> **Work task**: In the following listing, find the lines containing "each" and report them.

> **Collected data**:

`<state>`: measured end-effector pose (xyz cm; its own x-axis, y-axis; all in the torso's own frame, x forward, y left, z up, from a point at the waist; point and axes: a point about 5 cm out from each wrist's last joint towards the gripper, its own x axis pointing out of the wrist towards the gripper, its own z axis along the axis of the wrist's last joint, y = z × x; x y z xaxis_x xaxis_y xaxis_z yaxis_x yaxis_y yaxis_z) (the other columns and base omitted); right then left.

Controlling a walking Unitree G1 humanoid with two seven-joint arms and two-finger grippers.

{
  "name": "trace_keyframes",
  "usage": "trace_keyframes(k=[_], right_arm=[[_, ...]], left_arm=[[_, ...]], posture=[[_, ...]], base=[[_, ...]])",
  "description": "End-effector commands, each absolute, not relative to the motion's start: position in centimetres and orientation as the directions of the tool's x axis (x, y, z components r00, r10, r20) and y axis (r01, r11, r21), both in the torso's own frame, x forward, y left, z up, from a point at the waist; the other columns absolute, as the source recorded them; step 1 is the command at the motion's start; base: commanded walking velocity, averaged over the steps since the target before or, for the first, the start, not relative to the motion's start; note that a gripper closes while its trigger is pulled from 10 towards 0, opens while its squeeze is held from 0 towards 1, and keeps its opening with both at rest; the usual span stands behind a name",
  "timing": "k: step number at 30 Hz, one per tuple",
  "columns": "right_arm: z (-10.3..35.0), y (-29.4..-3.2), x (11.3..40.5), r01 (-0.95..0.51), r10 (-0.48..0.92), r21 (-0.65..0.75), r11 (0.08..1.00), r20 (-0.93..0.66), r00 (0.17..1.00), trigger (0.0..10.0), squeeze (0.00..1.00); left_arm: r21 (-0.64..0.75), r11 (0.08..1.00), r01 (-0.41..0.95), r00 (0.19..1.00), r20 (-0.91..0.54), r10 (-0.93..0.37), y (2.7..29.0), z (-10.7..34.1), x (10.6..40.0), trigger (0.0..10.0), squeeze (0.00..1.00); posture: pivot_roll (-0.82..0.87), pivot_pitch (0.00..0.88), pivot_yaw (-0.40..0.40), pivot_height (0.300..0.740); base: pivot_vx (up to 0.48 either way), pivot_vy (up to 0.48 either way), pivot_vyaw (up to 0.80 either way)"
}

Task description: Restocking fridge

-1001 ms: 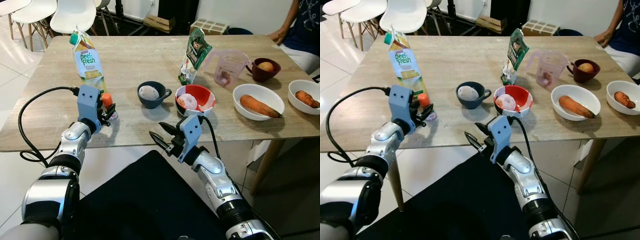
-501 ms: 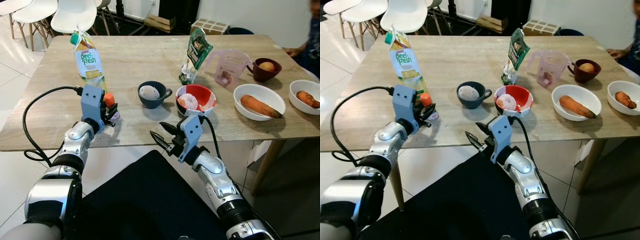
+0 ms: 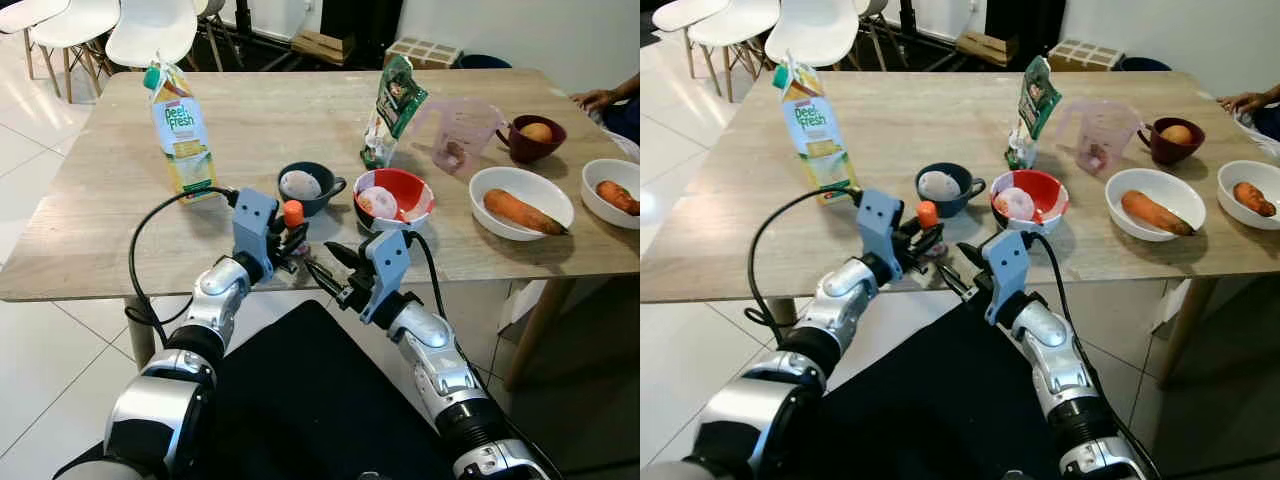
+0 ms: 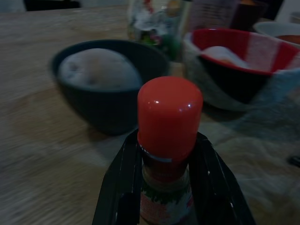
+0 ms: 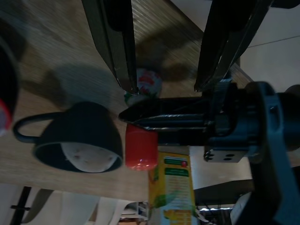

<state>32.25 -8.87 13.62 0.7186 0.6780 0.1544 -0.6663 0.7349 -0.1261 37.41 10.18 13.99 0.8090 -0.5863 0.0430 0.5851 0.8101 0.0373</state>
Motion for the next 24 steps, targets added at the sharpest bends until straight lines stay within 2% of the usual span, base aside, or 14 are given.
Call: trace_keyframes(k=[1,6,7,8,9,10,12,13,14,15,16,21,23,24], right_arm=[[13.18,-8.86,32.11,-0.667,0.678,-0.119,0.735,0.147,0.72,10.0,0.0],[13.15,-8.84,32.1,-0.666,0.676,-0.118,0.737,0.148,0.722,10.0,0.0],[13.15,-8.82,32.11,-0.666,0.676,-0.117,0.737,0.148,0.722,10.0,0.0],[13.15,-8.8,32.13,-0.666,0.676,-0.117,0.736,0.148,0.721,10.0,0.0],[13.15,-8.8,32.13,-0.666,0.676,-0.117,0.736,0.148,0.721,10.0,0.0],[13.14,-8.74,32.16,-0.668,0.678,-0.117,0.735,0.148,0.72,10.0,0.0],[13.14,-8.72,32.18,-0.668,0.678,-0.117,0.735,0.148,0.72,10.0,0.0],[13.15,-8.7,32.19,-0.669,0.679,-0.117,0.734,0.148,0.719,10.0,0.0],[13.15,-8.7,32.19,-0.669,0.679,-0.117,0.734,0.148,0.719,10.0,0.0],[13.14,-8.68,32.19,-0.669,0.679,-0.117,0.734,0.148,0.719,10.0,0.0],[13.13,-8.66,32.19,-0.67,0.68,-0.117,0.733,0.148,0.718,10.0,0.0],[13.09,-8.64,32.18,-0.671,0.681,-0.118,0.732,0.147,0.717,10.0,0.0],[13.04,-8.62,32.16,-0.674,0.684,-0.12,0.729,0.144,0.715,10.0,0.0],[13.04,-8.62,32.16,-0.674,0.684,-0.12,0.729,0.144,0.715,10.0,0.0]], left_arm=[[0.002,0.788,0.615,0.788,-0.036,-0.615,9.36,11.7,36.4,0.0,0.0],[0.041,0.79,0.612,0.791,-0.033,-0.611,9.42,11.68,36.26,0.0,0.0],[0.048,0.797,0.602,0.799,-0.032,-0.601,9.67,11.68,36.26,1.8,0.0],[0.052,0.803,0.593,0.805,-0.032,-0.592,9.89,11.66,36.26,5.5,0.0],[0.052,0.803,0.593,0.805,-0.032,-0.592,9.89,11.66,36.26,5.5,0.0],[0.047,0.806,0.59,0.807,-0.034,-0.589,10.13,11.57,36.19,10.0,0.0],[0.046,0.805,0.592,0.806,-0.034,-0.591,10.17,11.53,36.15,10.0,0.0],[0.044,0.802,0.596,0.803,-0.034,-0.595,10.15,11.47,36.07,10.0,0.16],[0.044,0.802,0.596,0.803,-0.034,-0.595,10.15,11.47,36.07,10.0,0.16],[0.043,0.8,0.598,0.802,-0.033,-0.597,10.12,11.41,35.99,10.0,0.97],[0.041,0.8,0.599,0.801,-0.032,-0.598,10.09,11.36,35.92,10.0,1.0],[0.043,0.808,0.588,0.809,-0.03,-0.587,10.13,11.28,35.85,10.0,1.0],[0.033,0.817,0.575,0.818,-0.019,-0.575,10.15,11.38,35.85,10.0,0.0],[0.033,0.817,0.575,0.818,-0.019,-0.575,10.15,11.38,35.85,10.0,0.0]], posture=[[-0.17,0.182,0.016,0.74],[-0.17,0.18,0.017,0.74],[-0.16,0.179,0.016,0.74],[-0.16,0.179,0.016,0.74],[-0.16,0.179,0.016,0.74],[-0.16,0.177,0.014,0.74],[-0.16,0.177,0.014,0.74],[-0.16,0.175,0.015,0.74],[-0.16,0.175,0.015,0.74],[-0.16,0.173,0.013,0.74],[-0.16,0.172,0.013,0.74],[-0.16,0.171,0.011,0.74],[-0.16,0.163,0.011,0.74],[-0.16,0.163,0.011,0.74]], base=[[0.0,0.0,0.0],[0.0,0.0,0.0],[0.0,0.0,0.0],[0.0,0.0,0.0],[0.0,0.0,0.0],[0.0,0.0,0.0],[0.0,0.0,0.0],[0.0,0.0,0.0],[0.0,0.0,0.0],[0.0,0.0,0.0],[0.0,0.0,0.0],[0.0,0.0,0.0],[0.0,0.0,0.0],[0.0,0.0,0.0]])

> **Response for this exercise**:
`<state>`: measured end-effector pose (xyz cm; its own x-axis, y-axis; all in the torso's own frame, x forward, y left, z up, from a point at the waist; point and axes: a point about 5 cm out from each wrist's last joint towards the gripper, its own x axis pointing out of the wrist towards the gripper, its own z axis along the axis of the wrist's last joint, y = z × x; x y z xaxis_x xaxis_y xaxis_z yaxis_x yaxis_y yaxis_z) (the other columns and base omitted); right then left.
  "description": "End-effector commands, each absolute, not relative to the motion's start: position in centimetres and orientation as the directions of the tool's x axis (x, y, z components r00, r10, r20) and y axis (r01, r11, r21), both in the torso's own frame, x forward, y left, z up, from a point at the waist; the other columns absolute, as the source recorded them; step 1 is the command at the motion's start; base: commanded walking velocity, averaged over the steps since the target before or, for the first, the start, not relative to the motion's start; note that a gripper closes while its trigger is pulled from 10 towards 0, opens while its squeeze is held from 0 towards 1, and keeps its opening with both at rest; the usual span stands behind a name",

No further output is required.